**EXERCISE DESCRIPTION:**
In the material below, find the line containing "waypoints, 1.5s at" and the line containing "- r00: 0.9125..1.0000", then reproduce exactly both of them and every line between, and nothing else.

=== Section Start ===

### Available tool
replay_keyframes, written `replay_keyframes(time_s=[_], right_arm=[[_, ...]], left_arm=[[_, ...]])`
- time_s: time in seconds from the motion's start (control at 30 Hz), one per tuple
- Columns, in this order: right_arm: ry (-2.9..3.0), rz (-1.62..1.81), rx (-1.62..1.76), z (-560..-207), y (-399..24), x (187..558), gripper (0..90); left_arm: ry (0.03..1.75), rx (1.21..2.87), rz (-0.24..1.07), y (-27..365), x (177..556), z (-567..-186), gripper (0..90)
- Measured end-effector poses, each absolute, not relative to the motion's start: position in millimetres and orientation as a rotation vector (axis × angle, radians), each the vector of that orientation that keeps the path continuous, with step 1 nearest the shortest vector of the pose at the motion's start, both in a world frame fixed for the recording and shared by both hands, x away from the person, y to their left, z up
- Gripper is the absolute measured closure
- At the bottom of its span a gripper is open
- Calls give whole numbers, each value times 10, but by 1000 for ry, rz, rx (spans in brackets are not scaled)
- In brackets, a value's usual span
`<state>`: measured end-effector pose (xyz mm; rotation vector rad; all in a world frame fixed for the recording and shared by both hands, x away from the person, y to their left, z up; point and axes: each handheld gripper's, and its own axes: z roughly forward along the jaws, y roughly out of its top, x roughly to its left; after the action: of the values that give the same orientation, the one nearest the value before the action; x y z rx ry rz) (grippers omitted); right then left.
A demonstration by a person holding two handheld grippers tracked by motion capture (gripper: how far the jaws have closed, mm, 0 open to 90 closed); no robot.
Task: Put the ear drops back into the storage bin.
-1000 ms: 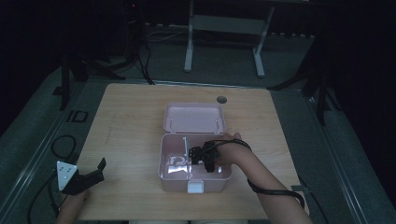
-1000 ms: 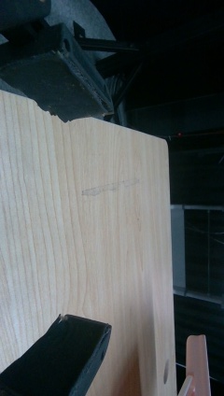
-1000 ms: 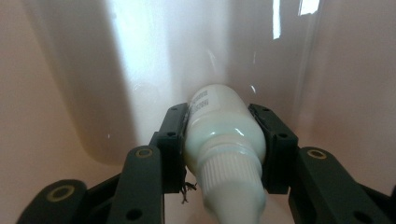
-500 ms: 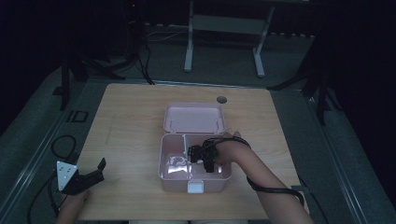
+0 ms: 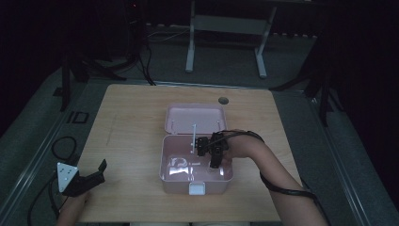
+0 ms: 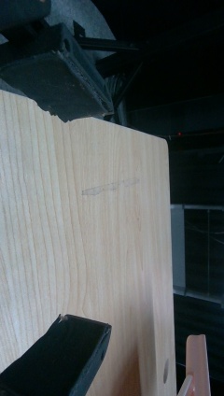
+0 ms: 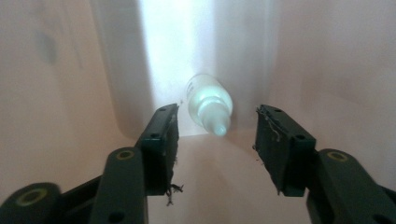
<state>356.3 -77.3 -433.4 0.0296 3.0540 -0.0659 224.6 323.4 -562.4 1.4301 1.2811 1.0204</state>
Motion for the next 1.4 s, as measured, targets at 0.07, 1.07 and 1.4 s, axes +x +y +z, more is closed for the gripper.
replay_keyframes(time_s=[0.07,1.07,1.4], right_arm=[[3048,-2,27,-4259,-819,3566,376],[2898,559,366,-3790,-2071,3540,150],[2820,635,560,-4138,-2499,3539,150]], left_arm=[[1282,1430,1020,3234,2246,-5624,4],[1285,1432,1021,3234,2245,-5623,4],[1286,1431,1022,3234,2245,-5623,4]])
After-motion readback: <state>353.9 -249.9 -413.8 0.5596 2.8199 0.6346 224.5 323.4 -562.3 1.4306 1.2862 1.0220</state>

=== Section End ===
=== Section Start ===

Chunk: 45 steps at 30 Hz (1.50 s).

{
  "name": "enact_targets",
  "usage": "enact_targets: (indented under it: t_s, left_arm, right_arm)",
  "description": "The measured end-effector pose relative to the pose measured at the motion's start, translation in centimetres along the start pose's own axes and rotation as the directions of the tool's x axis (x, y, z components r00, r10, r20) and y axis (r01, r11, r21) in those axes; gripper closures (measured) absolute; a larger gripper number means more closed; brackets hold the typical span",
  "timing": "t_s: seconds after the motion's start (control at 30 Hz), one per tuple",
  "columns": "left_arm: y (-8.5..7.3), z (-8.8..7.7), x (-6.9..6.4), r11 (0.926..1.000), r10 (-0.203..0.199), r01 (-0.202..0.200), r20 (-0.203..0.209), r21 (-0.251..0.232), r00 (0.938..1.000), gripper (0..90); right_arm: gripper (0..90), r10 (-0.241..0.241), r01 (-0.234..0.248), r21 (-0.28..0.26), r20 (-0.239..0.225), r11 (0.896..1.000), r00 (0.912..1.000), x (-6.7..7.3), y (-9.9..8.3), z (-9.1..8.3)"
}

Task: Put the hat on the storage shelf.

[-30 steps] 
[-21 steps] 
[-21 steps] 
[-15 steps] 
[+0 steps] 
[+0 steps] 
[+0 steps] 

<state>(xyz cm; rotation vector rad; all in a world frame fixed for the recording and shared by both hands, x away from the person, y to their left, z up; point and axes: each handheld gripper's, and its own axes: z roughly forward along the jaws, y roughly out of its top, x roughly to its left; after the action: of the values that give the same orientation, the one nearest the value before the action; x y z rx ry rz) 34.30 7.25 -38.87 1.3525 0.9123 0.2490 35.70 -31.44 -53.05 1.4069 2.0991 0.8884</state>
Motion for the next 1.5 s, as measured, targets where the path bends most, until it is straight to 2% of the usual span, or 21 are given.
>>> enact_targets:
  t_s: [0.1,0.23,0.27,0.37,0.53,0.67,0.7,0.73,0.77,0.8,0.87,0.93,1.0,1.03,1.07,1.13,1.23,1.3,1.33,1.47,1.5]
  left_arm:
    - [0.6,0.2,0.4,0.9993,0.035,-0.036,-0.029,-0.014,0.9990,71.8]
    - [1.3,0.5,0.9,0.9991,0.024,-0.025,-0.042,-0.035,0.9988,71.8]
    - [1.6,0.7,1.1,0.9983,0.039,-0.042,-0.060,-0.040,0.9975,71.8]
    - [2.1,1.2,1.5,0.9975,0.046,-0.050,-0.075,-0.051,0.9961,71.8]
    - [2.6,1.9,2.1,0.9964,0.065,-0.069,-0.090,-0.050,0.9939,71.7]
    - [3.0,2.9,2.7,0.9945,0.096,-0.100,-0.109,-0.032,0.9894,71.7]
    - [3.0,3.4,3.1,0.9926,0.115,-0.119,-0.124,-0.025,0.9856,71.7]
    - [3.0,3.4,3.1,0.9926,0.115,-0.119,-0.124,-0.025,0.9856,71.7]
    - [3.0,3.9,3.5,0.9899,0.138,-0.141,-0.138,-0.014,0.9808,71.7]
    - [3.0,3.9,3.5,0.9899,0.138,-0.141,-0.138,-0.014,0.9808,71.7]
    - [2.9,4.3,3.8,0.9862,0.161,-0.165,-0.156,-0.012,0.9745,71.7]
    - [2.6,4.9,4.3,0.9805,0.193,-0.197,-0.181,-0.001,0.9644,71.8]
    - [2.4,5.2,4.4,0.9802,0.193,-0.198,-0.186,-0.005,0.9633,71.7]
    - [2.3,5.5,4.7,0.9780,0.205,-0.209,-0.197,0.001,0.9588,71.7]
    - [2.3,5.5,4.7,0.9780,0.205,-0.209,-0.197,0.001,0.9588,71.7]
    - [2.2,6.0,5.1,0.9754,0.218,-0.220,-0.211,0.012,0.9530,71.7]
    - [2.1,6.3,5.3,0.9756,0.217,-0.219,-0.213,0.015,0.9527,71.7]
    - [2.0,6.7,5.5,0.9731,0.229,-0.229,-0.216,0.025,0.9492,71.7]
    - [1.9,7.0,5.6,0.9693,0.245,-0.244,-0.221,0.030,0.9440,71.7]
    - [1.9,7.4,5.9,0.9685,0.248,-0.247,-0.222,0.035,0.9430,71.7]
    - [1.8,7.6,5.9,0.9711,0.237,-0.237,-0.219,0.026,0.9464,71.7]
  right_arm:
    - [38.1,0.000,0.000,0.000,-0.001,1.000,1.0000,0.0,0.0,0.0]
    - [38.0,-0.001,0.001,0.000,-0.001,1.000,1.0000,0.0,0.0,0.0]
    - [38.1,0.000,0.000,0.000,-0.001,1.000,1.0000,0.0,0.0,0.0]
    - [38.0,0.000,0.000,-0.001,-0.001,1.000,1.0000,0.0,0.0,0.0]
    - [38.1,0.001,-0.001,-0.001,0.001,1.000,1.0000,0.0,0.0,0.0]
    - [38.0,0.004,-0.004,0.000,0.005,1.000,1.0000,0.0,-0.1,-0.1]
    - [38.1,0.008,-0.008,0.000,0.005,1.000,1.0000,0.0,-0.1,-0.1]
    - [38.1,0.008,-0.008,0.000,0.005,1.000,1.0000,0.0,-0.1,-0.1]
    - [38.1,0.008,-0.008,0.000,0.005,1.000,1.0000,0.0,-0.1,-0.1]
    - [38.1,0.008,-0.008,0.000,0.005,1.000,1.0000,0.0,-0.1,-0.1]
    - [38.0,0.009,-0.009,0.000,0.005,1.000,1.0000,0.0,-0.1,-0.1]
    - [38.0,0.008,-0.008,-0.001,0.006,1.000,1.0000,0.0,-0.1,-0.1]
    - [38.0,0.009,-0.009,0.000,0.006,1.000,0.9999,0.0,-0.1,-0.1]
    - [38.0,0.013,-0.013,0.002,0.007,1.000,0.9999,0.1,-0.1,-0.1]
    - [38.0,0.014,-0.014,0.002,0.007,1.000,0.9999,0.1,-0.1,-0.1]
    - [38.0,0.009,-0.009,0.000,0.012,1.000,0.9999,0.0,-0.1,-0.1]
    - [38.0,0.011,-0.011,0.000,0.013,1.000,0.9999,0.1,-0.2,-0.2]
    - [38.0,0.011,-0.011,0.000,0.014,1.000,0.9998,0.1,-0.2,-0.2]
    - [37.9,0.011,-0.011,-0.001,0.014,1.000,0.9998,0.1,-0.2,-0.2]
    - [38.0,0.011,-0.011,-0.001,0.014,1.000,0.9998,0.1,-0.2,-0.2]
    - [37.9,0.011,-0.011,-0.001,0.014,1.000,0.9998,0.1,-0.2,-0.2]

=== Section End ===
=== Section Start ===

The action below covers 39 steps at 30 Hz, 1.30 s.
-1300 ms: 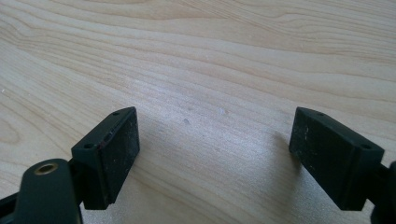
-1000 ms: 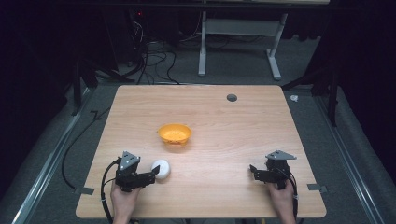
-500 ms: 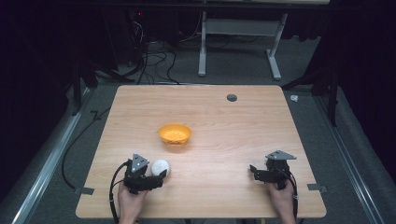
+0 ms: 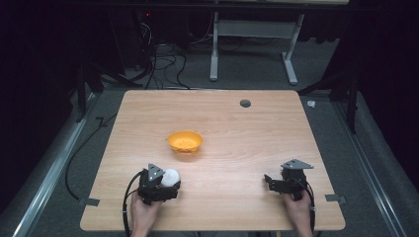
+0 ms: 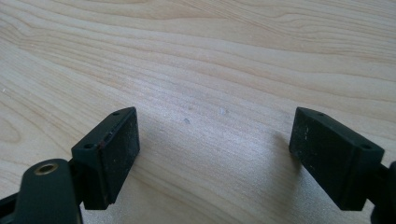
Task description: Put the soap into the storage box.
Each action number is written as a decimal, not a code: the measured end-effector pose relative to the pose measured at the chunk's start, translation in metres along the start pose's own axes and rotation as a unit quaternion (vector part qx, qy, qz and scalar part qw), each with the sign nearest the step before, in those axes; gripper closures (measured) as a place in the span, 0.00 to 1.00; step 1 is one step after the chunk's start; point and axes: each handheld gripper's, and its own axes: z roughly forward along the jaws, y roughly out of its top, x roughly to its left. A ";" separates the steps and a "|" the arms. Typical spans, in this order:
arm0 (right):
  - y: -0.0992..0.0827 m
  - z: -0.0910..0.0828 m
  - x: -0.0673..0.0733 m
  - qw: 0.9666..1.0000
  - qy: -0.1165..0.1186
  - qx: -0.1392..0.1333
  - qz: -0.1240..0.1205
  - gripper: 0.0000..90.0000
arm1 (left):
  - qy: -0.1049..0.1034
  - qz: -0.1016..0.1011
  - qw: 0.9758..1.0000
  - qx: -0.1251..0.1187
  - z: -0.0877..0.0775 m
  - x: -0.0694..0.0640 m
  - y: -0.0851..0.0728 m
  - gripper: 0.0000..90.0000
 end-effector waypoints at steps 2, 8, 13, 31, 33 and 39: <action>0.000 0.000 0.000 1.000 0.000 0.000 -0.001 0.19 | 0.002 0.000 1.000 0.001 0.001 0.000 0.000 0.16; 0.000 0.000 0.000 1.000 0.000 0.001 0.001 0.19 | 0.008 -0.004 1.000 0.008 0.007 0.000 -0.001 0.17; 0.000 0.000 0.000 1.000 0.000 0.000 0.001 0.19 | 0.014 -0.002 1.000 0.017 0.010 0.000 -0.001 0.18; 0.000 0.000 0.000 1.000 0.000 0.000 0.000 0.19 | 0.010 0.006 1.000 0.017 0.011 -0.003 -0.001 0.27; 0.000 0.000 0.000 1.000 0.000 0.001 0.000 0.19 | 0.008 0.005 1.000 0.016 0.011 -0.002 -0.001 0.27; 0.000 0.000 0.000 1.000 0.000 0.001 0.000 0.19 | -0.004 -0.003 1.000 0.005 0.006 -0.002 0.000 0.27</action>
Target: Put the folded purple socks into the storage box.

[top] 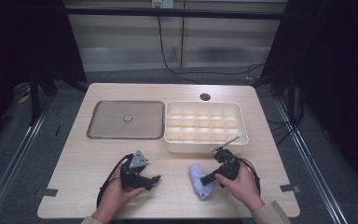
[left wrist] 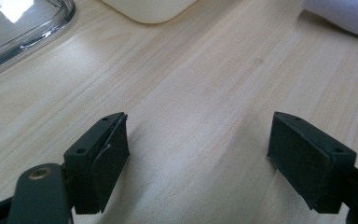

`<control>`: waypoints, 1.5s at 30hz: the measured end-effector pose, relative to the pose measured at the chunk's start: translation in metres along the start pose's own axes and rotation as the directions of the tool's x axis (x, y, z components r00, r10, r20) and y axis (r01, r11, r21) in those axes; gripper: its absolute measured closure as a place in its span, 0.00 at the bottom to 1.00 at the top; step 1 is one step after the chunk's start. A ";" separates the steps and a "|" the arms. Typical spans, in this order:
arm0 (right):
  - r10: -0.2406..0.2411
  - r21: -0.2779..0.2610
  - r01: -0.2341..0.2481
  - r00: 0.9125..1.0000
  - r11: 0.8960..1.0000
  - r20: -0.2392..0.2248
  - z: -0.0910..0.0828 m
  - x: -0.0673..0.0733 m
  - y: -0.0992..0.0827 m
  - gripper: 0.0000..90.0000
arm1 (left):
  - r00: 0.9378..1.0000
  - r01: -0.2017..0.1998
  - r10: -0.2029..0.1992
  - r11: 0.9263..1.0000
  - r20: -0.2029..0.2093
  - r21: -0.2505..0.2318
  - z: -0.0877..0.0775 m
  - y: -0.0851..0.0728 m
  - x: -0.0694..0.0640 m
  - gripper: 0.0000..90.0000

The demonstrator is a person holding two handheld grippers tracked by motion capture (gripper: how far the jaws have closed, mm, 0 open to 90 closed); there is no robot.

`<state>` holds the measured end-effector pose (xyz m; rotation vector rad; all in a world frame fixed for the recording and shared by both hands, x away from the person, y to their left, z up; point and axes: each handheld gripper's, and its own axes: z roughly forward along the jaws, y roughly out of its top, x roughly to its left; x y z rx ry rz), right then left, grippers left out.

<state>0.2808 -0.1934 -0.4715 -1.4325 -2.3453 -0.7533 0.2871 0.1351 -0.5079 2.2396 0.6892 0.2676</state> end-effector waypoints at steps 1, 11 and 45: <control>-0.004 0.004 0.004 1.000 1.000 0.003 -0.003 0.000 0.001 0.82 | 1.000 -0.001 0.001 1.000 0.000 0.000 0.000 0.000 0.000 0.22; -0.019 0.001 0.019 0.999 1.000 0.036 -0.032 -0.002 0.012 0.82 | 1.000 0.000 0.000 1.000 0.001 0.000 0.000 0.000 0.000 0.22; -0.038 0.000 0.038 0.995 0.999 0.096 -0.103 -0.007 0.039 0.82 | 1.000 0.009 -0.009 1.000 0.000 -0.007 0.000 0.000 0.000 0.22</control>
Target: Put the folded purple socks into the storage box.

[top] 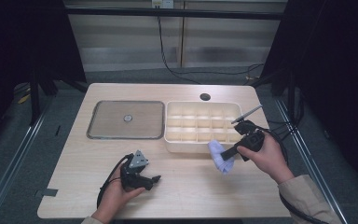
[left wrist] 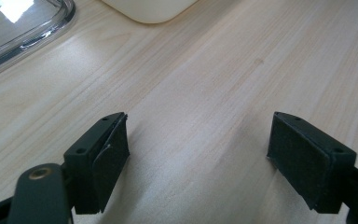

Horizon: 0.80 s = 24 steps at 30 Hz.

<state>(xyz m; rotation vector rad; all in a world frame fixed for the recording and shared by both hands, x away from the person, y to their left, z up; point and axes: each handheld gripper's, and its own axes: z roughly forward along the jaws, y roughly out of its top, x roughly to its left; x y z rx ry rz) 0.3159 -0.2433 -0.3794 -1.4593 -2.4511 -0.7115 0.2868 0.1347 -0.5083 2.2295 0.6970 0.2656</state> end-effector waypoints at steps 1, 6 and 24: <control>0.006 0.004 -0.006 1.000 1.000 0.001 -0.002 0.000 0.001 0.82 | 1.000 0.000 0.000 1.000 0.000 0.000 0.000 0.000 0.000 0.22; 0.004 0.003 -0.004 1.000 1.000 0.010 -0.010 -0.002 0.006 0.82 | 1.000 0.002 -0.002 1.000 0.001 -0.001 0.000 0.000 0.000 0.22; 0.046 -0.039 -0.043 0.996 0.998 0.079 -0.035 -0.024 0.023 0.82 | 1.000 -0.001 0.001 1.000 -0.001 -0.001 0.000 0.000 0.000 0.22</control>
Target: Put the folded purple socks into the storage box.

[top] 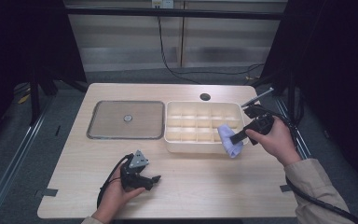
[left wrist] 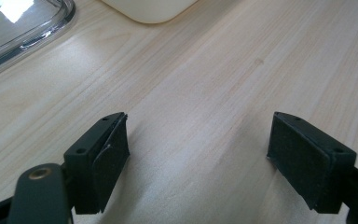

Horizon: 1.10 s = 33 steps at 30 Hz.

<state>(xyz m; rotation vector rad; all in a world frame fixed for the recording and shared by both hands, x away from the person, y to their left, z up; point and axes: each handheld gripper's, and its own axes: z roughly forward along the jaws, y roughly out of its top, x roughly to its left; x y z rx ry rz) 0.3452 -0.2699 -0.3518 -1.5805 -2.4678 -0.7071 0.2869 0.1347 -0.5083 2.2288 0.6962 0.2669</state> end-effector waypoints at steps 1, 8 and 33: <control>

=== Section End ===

**REPLY:**
`<control>`: waypoints, 1.5s at 30hz: the measured end-effector pose, relative to the pose measured at the chunk's start: translation in metres along the start pose's own axes and rotation as the directions of the tool's x axis (x, y, z components r00, r10, r20) and y axis (r01, r11, r21) in those axes; gripper: its absolute measured closure as a place in its span, 0.00 at the bottom to 1.00 at the top; step 1 is one step after the chunk's start. A ";" separates the steps and a "|" the arms. Typical spans, in this order:
arm0 (right):
  - r10: -0.2406..0.2411
  - r21: -0.2779..0.2610
  - r01: -0.2341..0.2481
  - r00: 0.9125..1.0000

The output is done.